La gouvernance comme outil conceptuel de l’interdisciplinarité

La gouvernance ne serait pas une notion qui prend de l’importance dans le sens où elle devient fédératrice par rapport à plusieurs disciplines ? Economie, Science politique, Droit, Sociologie et même Anthropologie.
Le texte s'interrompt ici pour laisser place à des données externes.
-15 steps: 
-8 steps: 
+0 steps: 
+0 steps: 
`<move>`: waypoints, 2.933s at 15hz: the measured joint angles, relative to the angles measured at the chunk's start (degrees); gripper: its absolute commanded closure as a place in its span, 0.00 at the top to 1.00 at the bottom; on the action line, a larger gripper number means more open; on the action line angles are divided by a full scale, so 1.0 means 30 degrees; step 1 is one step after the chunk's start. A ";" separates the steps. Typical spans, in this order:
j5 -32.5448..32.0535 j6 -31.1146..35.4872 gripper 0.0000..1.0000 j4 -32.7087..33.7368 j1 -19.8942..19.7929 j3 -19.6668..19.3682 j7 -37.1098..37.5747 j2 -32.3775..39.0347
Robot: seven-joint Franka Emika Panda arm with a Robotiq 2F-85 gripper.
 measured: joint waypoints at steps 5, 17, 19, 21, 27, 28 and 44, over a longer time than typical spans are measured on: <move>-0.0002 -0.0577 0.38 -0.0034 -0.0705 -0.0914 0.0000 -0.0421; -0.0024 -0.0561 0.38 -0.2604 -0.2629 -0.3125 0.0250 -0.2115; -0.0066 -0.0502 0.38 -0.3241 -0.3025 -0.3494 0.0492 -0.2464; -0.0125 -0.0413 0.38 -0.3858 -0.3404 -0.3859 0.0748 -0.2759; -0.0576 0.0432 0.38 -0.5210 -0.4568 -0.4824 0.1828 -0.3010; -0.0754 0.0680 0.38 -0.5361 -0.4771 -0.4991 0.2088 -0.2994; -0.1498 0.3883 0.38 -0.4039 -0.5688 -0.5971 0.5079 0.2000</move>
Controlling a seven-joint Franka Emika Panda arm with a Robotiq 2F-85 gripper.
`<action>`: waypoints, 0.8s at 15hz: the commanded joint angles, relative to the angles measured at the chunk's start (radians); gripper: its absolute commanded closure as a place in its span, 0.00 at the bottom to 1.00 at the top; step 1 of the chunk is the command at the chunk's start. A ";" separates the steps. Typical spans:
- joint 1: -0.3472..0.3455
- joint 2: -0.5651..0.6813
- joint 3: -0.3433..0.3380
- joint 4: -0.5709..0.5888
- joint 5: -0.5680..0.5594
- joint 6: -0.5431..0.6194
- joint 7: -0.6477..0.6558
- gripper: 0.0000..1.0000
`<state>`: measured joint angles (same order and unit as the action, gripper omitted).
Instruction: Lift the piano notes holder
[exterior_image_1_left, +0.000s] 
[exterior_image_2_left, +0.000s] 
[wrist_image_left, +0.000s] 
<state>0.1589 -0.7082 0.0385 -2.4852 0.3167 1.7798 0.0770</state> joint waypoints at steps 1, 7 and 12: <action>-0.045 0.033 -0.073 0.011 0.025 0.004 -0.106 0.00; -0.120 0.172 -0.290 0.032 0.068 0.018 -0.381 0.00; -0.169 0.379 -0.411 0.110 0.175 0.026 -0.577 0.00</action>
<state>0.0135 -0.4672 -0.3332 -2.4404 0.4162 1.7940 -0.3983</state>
Au carrefour de ces disciplines, on trouve une notion qui par son actuelle « imprécision », dans le sens où il n’y a pas de contenu épistémologique précis, donne la possibilité d’être construite dans l’interdisciplinarité et de former ainsi un socle conceptuel commun, pour le moins nécessaire dans la communication interdisciplinaire.

 

La gouvernance comme situation à atteindre

Par rapport au texte de Le Roy, citation faite par Caroline et les 6 fonctions associées à la bonne gouvernance par Robert Charlick, la gouvernance se présente comme une « bonne orchestration » (d’un individu ou groupe au pouvoir) de la réalité sociale vers laquelle il faut tendre ; elle vient du haut même si elle doit tenir compte des différents acteurs sociaux, être légitime et responsable.

 

La gouvernance comme dynamique sociale observée

Dans ce sens la gouvernance représente les liens qui se tissent entre Etat, marché et acteur sociaux, il ne s’agirait pas ici d’atteindre ou d’inventer quoi que se soit mais de décrire la façon dont les « compromis collectif opèrent face à des conflit d’intérêt ».

 

Quelle relation entre gouvernance et Droit lato sensu c’est-à-dire phénomène juridique ?

 

Il me semble que dans les discussions il faut avant tout identifier le registre qu’on aborde, état de fait ou idéal à atteindre, ceci pour aborder au mieux les contours d’un concept en construction. Les « regards interdisciplinaires » sur le concept apporteraient aussi beaucoup à la réflexion, dans le croisement des différentes conceptions.